* [THE TASK]: Taking the line with "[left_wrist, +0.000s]" as the first and the last line of the listing as the final one, please copy exactly those lines and no others, without pictures.

Top of DATA EXTRACT

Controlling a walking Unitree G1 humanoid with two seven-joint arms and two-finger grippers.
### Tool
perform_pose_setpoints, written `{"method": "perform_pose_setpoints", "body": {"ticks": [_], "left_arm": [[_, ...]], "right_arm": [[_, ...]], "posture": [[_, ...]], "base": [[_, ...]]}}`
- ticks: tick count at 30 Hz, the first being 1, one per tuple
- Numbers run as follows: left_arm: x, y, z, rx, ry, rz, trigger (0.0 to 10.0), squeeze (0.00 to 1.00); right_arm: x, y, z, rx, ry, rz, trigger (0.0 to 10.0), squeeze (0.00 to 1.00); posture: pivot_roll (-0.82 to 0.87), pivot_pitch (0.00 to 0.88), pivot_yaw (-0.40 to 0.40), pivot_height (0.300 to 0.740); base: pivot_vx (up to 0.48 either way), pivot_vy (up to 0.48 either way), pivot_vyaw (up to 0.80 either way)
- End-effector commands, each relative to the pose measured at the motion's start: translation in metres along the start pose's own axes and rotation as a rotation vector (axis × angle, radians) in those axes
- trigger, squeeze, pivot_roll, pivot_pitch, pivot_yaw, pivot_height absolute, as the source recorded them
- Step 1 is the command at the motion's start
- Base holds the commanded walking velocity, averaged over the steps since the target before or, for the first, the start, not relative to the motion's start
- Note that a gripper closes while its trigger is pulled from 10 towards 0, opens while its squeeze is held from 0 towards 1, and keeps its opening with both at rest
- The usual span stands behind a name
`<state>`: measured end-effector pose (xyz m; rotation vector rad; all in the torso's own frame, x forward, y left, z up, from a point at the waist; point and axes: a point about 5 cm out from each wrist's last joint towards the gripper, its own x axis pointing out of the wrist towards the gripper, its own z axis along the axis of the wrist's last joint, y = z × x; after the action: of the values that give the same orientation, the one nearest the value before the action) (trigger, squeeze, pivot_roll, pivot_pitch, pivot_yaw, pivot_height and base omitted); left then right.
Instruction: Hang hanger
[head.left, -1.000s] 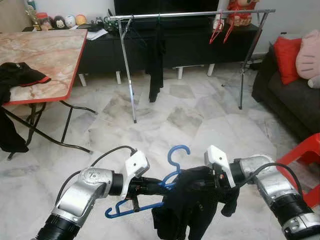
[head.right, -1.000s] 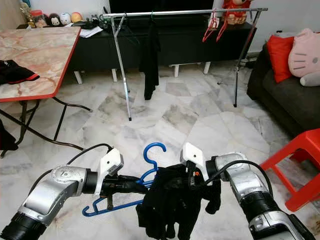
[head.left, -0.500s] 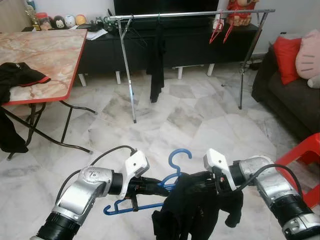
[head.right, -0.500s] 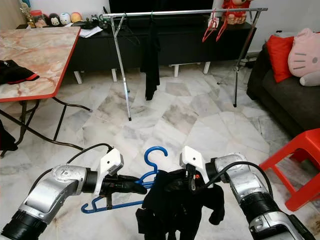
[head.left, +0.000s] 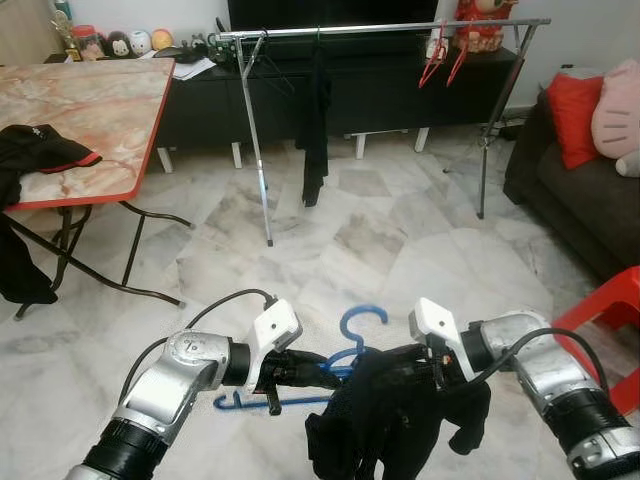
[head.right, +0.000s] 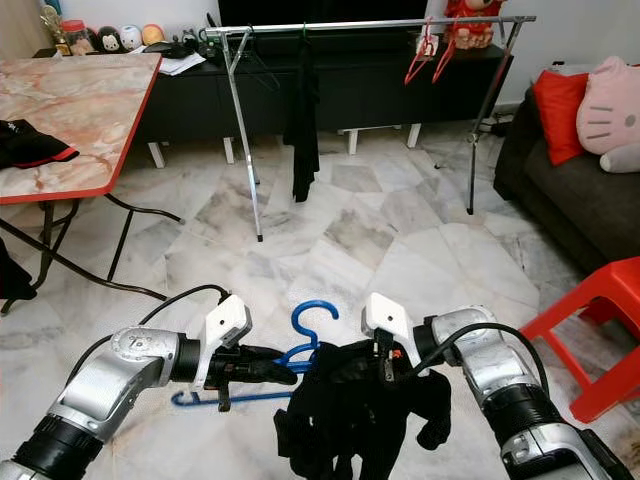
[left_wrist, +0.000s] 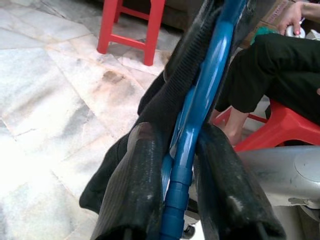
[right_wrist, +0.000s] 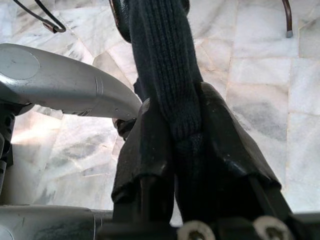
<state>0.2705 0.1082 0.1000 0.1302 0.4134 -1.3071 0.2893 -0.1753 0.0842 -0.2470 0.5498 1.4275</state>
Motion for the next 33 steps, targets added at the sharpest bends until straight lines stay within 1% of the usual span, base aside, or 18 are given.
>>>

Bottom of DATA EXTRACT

* [TASK SOLUTION]:
[left_wrist, +0.000s] 
[right_wrist, +0.000s] 
<state>0.2705 0.1082 0.1000 0.1302 0.4134 -1.3071 0.2893 -0.1753 0.0842 -0.2470 0.5498 1.4275</state>
Motion for the next 33 steps, targets added at the sharpest bends until straight lines stay within 1% of the usual span, base aside, or 18 are given.
>>>

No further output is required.